### Raw data
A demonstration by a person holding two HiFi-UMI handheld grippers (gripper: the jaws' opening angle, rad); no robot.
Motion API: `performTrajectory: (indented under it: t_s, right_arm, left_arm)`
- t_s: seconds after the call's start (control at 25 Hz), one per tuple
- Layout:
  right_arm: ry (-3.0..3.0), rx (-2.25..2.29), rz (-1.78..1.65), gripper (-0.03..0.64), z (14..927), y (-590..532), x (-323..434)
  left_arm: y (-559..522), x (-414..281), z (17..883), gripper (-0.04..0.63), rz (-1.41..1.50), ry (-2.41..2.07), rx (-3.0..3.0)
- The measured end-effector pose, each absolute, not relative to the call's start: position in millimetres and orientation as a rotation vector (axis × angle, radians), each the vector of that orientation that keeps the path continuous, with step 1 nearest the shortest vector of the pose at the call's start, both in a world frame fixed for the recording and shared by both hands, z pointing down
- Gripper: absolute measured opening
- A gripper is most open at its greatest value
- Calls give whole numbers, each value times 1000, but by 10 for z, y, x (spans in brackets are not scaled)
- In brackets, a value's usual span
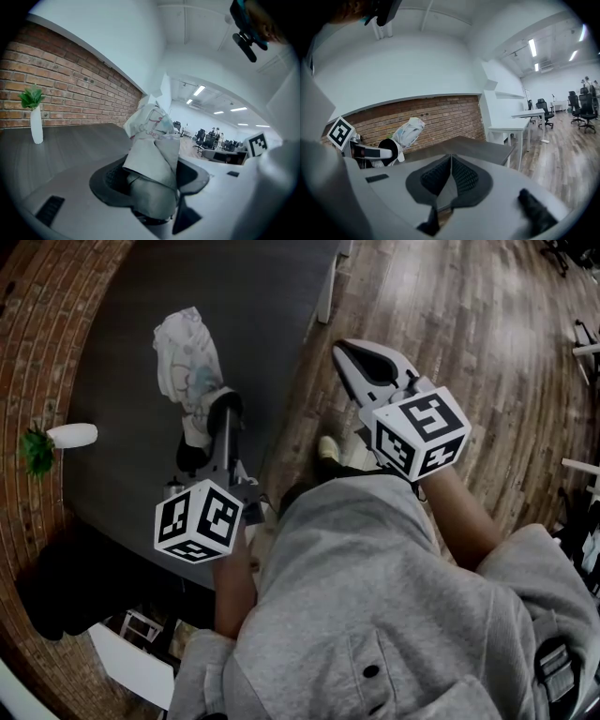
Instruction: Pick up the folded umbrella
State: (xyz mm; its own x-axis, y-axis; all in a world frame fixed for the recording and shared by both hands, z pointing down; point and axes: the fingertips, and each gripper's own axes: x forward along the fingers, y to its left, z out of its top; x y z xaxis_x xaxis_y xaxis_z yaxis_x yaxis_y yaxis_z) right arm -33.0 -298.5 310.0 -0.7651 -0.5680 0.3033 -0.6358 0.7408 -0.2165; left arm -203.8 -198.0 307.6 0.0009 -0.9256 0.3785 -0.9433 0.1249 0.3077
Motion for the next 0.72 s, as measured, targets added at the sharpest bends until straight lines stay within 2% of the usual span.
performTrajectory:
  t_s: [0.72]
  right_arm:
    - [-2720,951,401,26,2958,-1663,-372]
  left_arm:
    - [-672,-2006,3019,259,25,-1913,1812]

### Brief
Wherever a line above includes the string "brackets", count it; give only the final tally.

### Answer to this task
2